Goal of the exercise ::
The answer must give back every line of the data exactly, with no pictures.
Segment Start: Data shown
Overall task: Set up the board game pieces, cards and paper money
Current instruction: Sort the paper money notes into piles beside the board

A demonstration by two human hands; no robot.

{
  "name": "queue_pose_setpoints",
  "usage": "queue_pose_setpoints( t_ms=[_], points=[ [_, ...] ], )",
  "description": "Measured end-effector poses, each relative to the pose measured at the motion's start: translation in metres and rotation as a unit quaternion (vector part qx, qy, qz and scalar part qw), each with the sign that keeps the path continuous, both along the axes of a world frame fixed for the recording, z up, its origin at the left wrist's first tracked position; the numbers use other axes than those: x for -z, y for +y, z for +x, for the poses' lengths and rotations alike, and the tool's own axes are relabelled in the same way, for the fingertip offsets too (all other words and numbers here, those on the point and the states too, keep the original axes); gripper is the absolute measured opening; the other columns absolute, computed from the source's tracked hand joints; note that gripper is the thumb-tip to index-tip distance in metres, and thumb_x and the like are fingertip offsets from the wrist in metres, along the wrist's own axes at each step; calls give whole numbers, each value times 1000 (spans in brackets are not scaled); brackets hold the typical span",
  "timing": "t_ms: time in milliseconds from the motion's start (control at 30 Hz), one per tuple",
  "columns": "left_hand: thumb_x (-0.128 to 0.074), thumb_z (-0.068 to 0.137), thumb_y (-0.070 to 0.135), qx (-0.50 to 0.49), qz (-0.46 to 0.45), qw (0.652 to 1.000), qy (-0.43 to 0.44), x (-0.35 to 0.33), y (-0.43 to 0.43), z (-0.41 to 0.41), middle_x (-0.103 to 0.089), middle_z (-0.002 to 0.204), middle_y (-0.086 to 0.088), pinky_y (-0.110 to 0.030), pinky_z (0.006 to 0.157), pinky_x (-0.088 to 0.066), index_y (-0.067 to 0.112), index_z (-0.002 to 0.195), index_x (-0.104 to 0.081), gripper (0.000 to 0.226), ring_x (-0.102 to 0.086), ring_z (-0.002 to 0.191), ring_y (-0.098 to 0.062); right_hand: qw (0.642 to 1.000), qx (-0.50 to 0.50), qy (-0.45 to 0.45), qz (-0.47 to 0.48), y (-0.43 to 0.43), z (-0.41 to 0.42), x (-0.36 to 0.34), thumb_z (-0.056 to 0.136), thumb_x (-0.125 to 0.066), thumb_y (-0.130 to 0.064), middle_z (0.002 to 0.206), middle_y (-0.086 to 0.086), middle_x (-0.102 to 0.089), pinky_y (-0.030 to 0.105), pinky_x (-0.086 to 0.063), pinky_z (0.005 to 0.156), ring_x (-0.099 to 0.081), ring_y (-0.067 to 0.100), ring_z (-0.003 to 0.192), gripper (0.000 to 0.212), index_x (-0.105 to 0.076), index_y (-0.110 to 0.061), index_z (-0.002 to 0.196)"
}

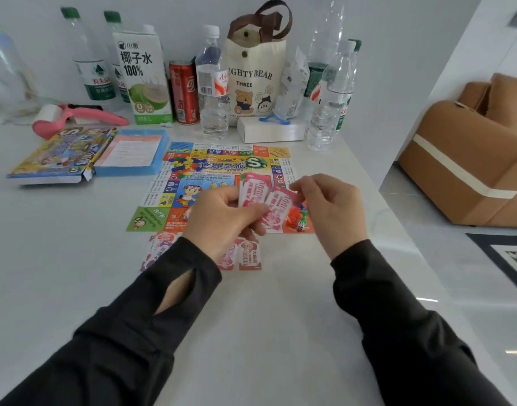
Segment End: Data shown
Your response ::
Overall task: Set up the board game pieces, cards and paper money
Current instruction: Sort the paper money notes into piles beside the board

A demonstration by two human hands; no robot.

{
  "name": "queue_pose_setpoints",
  "usage": "queue_pose_setpoints( t_ms=[_], points=[ [_, ...] ], )",
  "description": "Measured end-effector poses, each relative to the pose measured at the motion's start: translation in metres and rotation as a unit quaternion (vector part qx, qy, qz and scalar part qw), each with the sign that keeps the path continuous, both along the axes of a world frame fixed for the recording, z up, its origin at the left wrist's first tracked position; the numbers use other axes than those: x for -z, y for +y, z for +x, for the poses' lengths and rotations alike, and the tool's own axes are relabelled in the same way, for the fingertip offsets too (all other words and numbers here, those on the point and the states too, keep the original axes); gripper is the absolute measured opening; the other columns absolute, computed from the source's tracked hand joints; note that gripper is the thumb-tip to index-tip distance in metres, and thumb_x and the like are fingertip offsets from the wrist in metres, along the wrist's own axes at each step; calls give whole numbers, each value times 1000 (spans in brackets are not scaled); brackets hold the typical span",
  "timing": "t_ms: time in milliseconds from the motion's start (control at 30 Hz), one per tuple",
  "columns": "left_hand: thumb_x (-0.128 to 0.074), thumb_z (-0.068 to 0.137), thumb_y (-0.070 to 0.135), qx (-0.50 to 0.49), qz (-0.46 to 0.45), qw (0.652 to 1.000), qy (-0.43 to 0.44), x (-0.35 to 0.33), y (-0.43 to 0.43), z (-0.41 to 0.41), middle_x (-0.103 to 0.089), middle_z (-0.002 to 0.204), middle_y (-0.086 to 0.088), pinky_y (-0.110 to 0.030), pinky_z (0.006 to 0.157), pinky_x (-0.088 to 0.066), index_y (-0.067 to 0.112), index_z (-0.002 to 0.195), index_x (-0.104 to 0.081), gripper (0.000 to 0.226), ring_x (-0.102 to 0.086), ring_z (-0.002 to 0.191), ring_y (-0.098 to 0.062); right_hand: qw (0.642 to 1.000), qx (-0.50 to 0.50), qy (-0.45 to 0.45), qz (-0.47 to 0.48), y (-0.43 to 0.43), z (-0.41 to 0.42), x (-0.36 to 0.34), thumb_z (-0.056 to 0.136), thumb_x (-0.125 to 0.066), thumb_y (-0.130 to 0.064), middle_z (0.002 to 0.206), middle_y (-0.086 to 0.086), middle_x (-0.102 to 0.089), pinky_y (-0.030 to 0.105), pinky_x (-0.086 to 0.063), pinky_z (0.005 to 0.156), ring_x (-0.099 to 0.081), ring_y (-0.067 to 0.100), ring_z (-0.003 to 0.192), gripper (0.000 to 0.212), index_x (-0.105 to 0.076), index_y (-0.110 to 0.061), index_z (-0.002 to 0.196)"
}

No further output is needed.